Be prepared to face unexpected events

It is not possible to predict the future of a company and be sure whether it will be profitable or not. Even in positive scenarios, unexpected situations can happen. Therefore, you need to be prepared for financial contingencies.

This is only possible with good financial management. After all, to save money for the company’s cash flow, the accounts need to be up to date.

Plan investments

Opening a branch, buying more equipment and hiring more people: to make an assertive investment in the business you need to have your finances organized.

The other benefit of effective financial control is the better exploitation of opportunities, such as discounts and better payment conditions offered by suppliers.

Recognize the precise sources and destinations of your money.

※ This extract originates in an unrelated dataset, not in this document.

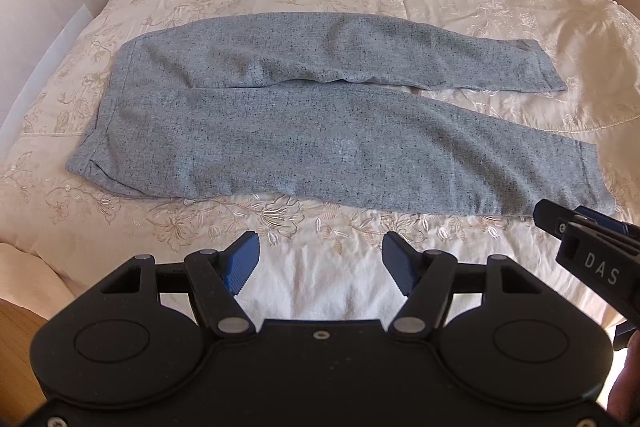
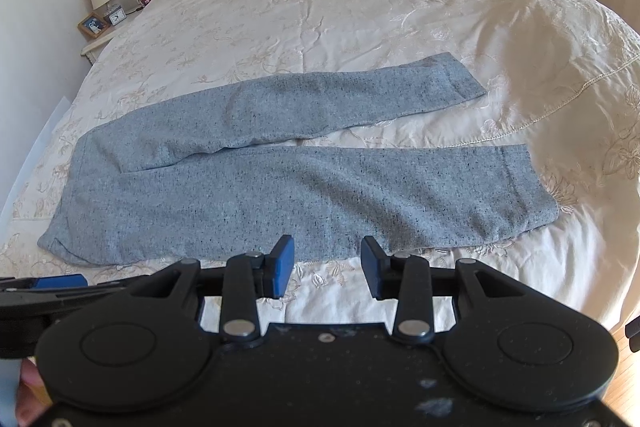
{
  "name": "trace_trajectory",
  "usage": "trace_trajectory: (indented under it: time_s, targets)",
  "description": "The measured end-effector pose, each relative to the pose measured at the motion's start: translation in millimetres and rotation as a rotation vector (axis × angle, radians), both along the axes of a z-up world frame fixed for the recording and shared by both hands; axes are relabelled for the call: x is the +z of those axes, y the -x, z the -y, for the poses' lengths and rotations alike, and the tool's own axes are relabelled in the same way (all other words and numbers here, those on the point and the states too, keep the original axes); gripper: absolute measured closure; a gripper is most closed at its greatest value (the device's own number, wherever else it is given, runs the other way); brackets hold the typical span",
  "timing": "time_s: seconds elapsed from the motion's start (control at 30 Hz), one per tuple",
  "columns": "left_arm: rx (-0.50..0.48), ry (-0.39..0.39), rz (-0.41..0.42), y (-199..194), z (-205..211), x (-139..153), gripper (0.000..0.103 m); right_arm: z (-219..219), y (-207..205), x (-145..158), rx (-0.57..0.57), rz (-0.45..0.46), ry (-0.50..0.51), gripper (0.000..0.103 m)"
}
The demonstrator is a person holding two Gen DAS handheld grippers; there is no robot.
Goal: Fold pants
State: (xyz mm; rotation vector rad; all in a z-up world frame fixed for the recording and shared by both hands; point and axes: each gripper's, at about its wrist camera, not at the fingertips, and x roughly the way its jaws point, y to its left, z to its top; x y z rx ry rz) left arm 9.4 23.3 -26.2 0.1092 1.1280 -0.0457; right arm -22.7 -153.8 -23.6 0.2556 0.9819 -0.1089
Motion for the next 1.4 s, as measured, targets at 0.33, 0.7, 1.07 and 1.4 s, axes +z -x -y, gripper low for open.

Very important is to know the origin and destination of all funds of the company. In that way, you would not have visibility over your expenses and sales. Such lack of control may lead to poor decision and loss and even legal problems.

Other risks include filing incorrect tax returns or being charged penalties and interest for missing payments because of unawareness of financial matters and disorganization.

Make short, medium, and long-term plans

Every entrepreneur’s dream is to see their company grow, but often the focus is solely on operations . This leaves you with no time to think about the future.

Corporate financial control provides the clarity needed to define the company’s short, medium and long-term goals . By recording everything that comes in and goes out and analyzing these results, it is also possible to understand what steps are necessary to achieve the business’s objectives.

How can a lack of control affect your business?

If you neglect corporate financial control, your company may suffer a series of negative consequences. The impacts affect not only the performance and growth capacity of the business, but also the health of its finances, stability and even survival in the market.

Check out below some problems you may face when you don’t worry about knowing how to control your company’s finances:
<h3″>Cash flow instability

The lack of proper control means you can’t see your cash inflows and outflows , which can result in cash flow problems. This instability can make it difficult to pay your bills, obligations, employee salaries or keep up with supplier expenses, for example. All of this affects the continuity of operations.

Excessive debt

It presents an element of risk and damage to the financial controls exerted over the business since debt can amass on you unintentionally. Therefore, there might be higher debt levels, which will result in delayed payments for bills, more penalties, or high rates of interest; worse, bankruptcy might result as a result. Hence, that is a threat to survival itself of the business itself.

Poor resource utilization

Without having control, you might squander your business money in the following ways. To illustrate, unnecessary investment can be made in those procedures that do not have the potential to achieve your set goals. This reflects an ineffective operation and a reduction in profitability, hence unable to compete in the market.

Lack of basis for decision making

By neglecting corporate financial control, you compromise your ability to gain a clear understanding of the financial health of your business. This means that you cannot make well-informed strategic decisions, whether regarding investments or cost optimization. This creates a greater risk of making inappropriate choices, which harm the company’s growth and sustainability.

Lack of planning

Without proper control, you will have difficulty planning your company’s financial future . The business’s ability to adapt to changes is limited, preventing it from taking advantage of market opportunities, whether through strategic investments, sustainable growth plans, emergency reserves, etc.

Reputation issues

All the consequences arising from a lack of corporate financial control can negatively impact your business’s reputation. In other words, without accurate financial management, you can generate distrust among customers, investors and partners, damaging important business relationships and the company’s image in the market.